To use a curl command to download a file, you would have needed to set up an application in our developer console. Apps in the console can use oauth 2.0, jwt, or client credentials authentication. For your use case, it would be easiest to set up the client credentials type. After this, you can generate a token to use in the curl command linked above. However - the application would also need to be collaborated in the folder in question.
Based on looking into your user account, it looks like this post was made using a free account - this type doesn't have the ability to use the API. You would want to set up a developer account here. Note - you can't use the same email address.
hope this helps,
Alex, Box Developer Advocate
-
Alex,
Sorry if I was unclear. I gather collaboration has a specific meaning in Box. I only meant to say that someone sent me a link to data on their Box instance (uthscsa.app.box.com) and I'm trying to get the data onto our cluster. Our institution doesn't subscribe to box Box so I don't have access to the developer tools and I'd prefer not to set up a paid account just for this download.

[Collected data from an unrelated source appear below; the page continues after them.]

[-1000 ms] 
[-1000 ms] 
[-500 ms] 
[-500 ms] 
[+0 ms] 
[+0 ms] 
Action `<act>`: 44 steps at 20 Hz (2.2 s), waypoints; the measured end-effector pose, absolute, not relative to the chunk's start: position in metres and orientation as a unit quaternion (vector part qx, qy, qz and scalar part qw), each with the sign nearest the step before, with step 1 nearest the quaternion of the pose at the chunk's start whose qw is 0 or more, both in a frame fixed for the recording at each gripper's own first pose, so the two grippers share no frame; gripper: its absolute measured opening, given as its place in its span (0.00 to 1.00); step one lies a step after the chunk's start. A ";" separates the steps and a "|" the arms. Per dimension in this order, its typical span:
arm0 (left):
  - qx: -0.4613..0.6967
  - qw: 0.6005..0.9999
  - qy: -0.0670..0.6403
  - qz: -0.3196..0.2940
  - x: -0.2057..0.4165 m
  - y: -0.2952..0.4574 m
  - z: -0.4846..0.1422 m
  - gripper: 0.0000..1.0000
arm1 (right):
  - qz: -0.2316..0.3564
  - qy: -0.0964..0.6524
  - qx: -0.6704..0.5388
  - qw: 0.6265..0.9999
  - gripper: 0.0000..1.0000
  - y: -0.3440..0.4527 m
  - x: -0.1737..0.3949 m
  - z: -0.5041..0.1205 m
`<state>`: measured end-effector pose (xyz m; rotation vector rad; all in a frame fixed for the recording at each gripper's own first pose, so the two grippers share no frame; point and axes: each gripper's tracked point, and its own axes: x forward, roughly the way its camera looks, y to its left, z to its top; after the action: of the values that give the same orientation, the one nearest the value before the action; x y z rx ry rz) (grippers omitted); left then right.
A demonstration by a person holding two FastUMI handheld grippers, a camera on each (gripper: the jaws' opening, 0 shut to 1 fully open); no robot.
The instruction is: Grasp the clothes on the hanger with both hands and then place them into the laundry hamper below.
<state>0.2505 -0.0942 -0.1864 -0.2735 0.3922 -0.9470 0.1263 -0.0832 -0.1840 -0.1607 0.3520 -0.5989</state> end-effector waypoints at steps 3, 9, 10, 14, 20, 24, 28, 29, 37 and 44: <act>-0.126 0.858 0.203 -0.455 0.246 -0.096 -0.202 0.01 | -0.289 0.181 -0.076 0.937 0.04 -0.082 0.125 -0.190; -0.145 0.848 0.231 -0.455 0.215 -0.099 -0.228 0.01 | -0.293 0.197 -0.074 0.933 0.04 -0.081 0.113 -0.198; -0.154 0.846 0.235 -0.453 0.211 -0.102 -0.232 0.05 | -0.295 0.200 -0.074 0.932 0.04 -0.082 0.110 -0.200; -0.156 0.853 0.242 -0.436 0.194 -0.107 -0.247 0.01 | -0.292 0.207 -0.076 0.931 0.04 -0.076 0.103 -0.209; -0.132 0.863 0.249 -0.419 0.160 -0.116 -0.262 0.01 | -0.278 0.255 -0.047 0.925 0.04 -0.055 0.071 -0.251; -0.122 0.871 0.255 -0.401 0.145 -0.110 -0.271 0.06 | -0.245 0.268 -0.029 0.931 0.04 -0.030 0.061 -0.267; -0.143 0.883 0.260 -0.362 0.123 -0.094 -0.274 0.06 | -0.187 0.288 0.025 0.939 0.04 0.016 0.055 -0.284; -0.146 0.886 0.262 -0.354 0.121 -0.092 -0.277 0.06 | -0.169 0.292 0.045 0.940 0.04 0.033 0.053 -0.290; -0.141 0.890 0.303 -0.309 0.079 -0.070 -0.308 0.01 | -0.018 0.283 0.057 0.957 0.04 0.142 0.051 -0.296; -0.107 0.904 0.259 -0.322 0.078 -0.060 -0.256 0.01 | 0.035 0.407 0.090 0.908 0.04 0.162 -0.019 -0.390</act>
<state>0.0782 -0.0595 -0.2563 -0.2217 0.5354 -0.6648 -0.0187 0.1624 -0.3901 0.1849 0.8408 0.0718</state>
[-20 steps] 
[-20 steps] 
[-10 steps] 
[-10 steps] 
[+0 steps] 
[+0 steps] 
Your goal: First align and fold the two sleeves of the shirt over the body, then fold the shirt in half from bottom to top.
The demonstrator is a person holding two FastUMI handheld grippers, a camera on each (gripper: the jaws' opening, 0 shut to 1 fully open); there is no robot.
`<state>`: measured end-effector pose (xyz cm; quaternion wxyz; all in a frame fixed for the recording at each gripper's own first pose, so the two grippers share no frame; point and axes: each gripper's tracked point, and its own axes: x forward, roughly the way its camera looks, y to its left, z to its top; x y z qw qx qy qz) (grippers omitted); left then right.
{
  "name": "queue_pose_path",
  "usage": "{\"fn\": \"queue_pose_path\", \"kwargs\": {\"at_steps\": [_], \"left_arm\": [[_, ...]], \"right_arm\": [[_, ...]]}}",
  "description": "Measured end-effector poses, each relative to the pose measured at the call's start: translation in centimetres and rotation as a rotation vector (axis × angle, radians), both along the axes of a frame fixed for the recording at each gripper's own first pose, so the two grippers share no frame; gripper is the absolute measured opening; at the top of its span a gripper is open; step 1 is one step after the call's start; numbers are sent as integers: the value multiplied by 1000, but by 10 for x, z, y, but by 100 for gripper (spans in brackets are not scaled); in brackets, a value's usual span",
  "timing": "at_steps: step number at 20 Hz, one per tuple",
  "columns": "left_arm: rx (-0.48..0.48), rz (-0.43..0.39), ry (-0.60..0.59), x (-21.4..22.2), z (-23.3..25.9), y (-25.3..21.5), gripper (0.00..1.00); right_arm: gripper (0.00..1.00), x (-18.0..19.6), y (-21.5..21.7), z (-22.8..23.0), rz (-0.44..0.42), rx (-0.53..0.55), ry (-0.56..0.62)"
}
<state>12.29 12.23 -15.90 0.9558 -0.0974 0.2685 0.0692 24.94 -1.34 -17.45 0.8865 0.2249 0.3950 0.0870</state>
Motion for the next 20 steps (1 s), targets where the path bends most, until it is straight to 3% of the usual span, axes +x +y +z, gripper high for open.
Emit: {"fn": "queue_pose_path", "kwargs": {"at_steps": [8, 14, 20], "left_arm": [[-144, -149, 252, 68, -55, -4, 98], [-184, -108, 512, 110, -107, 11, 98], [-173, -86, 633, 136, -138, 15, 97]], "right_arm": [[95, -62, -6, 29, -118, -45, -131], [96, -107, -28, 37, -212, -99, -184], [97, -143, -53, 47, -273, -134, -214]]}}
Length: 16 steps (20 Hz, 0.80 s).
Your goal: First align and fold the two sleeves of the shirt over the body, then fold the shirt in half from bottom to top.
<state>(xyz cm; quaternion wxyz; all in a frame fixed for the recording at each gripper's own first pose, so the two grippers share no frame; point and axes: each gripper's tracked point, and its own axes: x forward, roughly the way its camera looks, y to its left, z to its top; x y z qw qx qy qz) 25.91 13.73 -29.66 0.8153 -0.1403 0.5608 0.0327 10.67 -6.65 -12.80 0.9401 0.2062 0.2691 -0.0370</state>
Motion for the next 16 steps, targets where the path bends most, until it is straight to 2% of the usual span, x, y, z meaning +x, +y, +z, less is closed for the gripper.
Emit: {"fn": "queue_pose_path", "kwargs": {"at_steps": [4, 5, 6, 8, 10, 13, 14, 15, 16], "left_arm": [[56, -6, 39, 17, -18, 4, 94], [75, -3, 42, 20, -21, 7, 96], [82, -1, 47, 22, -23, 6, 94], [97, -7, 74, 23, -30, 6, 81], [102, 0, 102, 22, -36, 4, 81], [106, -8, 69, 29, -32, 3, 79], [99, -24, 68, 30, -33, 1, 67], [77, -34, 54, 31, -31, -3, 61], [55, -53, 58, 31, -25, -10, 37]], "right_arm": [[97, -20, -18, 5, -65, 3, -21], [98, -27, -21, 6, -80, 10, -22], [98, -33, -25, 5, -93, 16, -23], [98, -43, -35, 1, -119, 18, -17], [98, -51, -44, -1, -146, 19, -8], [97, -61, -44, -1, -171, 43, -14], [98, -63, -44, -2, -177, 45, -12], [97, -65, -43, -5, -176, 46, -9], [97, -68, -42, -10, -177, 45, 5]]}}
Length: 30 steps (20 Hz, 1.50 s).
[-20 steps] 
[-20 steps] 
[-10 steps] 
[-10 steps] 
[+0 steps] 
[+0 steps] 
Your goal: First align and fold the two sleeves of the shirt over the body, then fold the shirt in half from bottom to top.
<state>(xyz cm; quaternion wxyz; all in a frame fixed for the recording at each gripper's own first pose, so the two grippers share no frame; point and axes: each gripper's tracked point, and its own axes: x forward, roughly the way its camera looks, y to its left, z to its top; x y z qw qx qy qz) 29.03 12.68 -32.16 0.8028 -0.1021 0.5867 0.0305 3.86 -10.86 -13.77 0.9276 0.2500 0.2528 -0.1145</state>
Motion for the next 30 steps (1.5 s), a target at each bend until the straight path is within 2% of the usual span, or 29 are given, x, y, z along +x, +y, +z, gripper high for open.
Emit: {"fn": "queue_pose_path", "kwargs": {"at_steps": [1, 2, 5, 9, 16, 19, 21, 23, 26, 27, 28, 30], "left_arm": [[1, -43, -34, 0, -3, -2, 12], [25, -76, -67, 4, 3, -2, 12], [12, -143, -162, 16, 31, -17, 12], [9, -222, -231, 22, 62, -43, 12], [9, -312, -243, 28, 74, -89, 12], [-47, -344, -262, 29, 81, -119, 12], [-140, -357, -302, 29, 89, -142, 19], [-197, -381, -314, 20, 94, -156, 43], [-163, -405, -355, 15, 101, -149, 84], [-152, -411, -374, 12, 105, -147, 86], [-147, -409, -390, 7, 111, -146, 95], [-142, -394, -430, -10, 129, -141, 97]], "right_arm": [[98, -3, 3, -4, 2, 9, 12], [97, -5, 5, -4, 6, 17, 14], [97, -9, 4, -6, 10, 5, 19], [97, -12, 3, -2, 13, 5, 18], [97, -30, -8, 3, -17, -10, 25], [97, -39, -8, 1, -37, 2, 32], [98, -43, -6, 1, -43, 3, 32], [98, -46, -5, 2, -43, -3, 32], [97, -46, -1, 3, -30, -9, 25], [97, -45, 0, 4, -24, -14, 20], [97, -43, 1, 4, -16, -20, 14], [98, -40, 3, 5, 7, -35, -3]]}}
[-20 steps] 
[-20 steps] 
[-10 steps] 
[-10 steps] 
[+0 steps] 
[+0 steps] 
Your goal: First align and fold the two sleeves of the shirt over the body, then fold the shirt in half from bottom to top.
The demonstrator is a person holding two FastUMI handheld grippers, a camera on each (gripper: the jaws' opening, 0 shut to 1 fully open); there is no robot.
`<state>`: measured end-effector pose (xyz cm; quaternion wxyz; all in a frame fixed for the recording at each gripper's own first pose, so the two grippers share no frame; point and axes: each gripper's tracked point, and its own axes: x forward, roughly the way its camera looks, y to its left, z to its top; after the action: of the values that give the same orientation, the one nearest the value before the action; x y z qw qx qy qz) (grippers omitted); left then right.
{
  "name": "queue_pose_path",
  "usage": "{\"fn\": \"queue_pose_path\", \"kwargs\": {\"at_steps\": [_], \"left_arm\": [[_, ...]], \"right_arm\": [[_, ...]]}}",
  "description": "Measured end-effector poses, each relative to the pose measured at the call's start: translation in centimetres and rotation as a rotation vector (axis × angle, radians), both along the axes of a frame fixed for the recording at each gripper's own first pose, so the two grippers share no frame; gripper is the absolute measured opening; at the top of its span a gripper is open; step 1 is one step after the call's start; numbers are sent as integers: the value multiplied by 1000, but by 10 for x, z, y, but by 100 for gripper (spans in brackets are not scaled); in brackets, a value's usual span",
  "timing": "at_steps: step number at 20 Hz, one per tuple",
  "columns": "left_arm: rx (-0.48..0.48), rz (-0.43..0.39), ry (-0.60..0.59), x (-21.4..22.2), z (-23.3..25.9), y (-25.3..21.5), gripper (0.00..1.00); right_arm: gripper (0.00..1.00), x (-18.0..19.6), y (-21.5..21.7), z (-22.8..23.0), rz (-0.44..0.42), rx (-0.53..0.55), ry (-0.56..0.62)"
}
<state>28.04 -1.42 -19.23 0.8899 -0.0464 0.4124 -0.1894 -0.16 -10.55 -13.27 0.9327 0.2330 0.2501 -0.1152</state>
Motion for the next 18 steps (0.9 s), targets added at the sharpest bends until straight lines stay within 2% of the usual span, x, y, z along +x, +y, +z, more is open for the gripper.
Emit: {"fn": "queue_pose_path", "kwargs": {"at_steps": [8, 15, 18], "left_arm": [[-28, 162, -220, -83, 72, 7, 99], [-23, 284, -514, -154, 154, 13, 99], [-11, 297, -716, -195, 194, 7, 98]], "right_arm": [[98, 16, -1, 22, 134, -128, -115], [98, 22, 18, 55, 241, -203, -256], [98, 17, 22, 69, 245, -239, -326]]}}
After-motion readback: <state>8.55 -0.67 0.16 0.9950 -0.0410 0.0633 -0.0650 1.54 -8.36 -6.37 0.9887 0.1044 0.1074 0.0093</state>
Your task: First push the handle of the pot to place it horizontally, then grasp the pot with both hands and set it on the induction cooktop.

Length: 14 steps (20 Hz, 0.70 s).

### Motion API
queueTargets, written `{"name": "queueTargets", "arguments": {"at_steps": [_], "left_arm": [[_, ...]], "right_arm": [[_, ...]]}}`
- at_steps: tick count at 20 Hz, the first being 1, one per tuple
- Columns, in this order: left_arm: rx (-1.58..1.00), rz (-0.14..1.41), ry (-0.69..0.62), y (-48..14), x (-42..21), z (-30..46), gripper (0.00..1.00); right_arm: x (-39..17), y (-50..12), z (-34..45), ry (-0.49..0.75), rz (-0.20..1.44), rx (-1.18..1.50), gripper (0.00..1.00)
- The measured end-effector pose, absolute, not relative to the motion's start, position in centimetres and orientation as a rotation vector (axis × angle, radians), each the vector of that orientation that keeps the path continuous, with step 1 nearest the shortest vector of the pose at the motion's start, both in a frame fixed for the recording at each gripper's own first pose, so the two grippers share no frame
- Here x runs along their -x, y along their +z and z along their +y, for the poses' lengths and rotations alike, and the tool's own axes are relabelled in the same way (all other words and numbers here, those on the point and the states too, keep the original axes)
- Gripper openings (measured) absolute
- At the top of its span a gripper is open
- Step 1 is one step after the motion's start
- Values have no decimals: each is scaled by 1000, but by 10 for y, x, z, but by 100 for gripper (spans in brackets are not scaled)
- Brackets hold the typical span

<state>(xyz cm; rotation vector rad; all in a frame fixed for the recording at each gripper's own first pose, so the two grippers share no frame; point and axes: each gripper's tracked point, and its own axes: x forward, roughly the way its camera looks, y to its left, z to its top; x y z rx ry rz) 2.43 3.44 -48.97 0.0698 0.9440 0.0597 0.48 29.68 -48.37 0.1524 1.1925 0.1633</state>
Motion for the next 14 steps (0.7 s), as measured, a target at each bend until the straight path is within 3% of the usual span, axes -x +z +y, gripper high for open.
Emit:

Since the person sharing the link is probably on an enterprise account are they any instructions I can give to them that would let them set up the download so I can get the data more easily? I've also tried downloading to my local machine but at 2M/sec it's hard to get an 8h transfer to complete without errors.
Thanks for the help,
-Seth-
-
Ah. yes. Collaboration mean they've added your user on the content in question... not using a shared link.
The link to setup a developer account is free or should be. You don't have to pay for it. That is going to be the way to go, as there isn't a way to use the API without setting up an application in the developer console.
Alex
-
Alex,
Ok, I have a dev account and I've created an app with client side credentials type (I think). I'm still not completely sure how to make use of it with this link I have. The syntax I can find in the docs here
https://developer.box.com/guides/downloads/shared-link/
says to do:
curl -i -X GET "https://api.box.com/2.0/files/12345/content"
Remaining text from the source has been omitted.